It’s no secret that I love olives. When a recipe calls for olives, I usually double or triple the amount when I make it. That’s why I was immediately drawn to this paleo recipe featured on Elana’s Pantry. If you don’t like olives, substitute capers, artichokes, or even figs to change it up. I made this recipe a few weeks later with figs and it was delicious.
- 1 lb chicken breast
- 1 bunch fresh thyme sprigs
- 1 head cauliflower, cut into florets
- 1 white onion, finely chopped
- 3 tablespoons olive oil
- ½ teaspoon sea salt
- 1 teaspoon ground black pepper
- zest of 1 lemon
- ¼ cup fresh lemon juice
- 1 cup Kalamata olives, pitted
- 5 cloves garlic, thinly sliced
Spread thyme sprigs evenly in the bottom of a baking dish.
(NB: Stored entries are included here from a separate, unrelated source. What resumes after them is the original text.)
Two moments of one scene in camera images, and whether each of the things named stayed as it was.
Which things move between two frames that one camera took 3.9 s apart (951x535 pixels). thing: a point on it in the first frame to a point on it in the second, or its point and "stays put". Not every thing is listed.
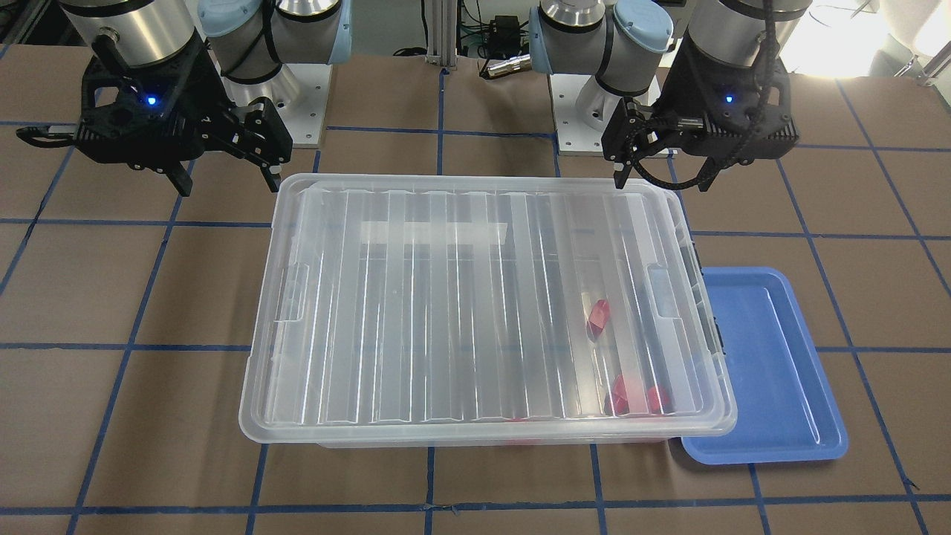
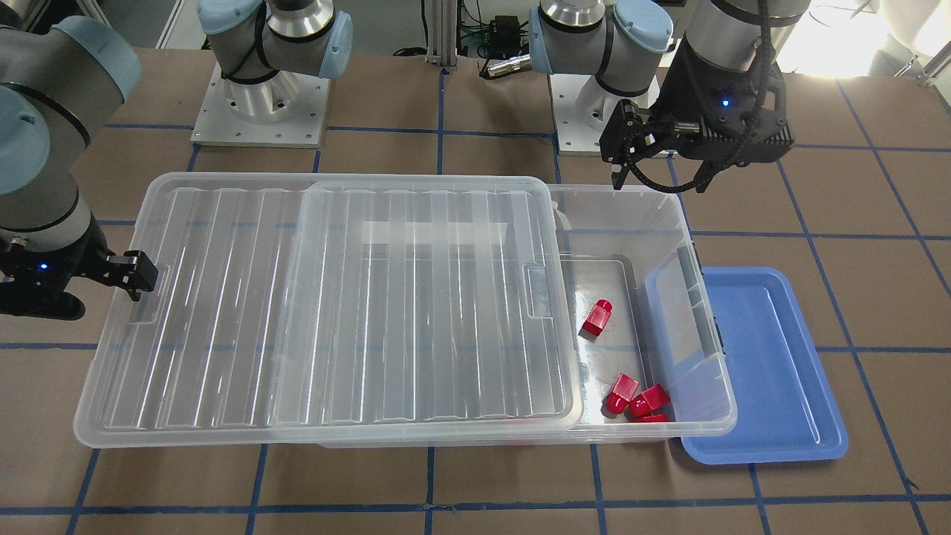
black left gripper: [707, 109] stays put
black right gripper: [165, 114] to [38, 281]
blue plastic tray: [787, 405] stays put
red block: [598, 319] stays put
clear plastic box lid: [484, 305] to [302, 307]
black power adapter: [504, 38] stays put
Place chicken over thyme sprigs and scatter cauliflower around chicken. In a small bowl, combine onion, olive oil, salt, pepper, lemon zest and juice, olives and garlic. Pour lemon mixture over chicken and cauliflower. Refrigerate for at least one hour or overnight. Bake at 400° for 45 to 55 minutes, until chicken is cooked through and cauliflower is browned.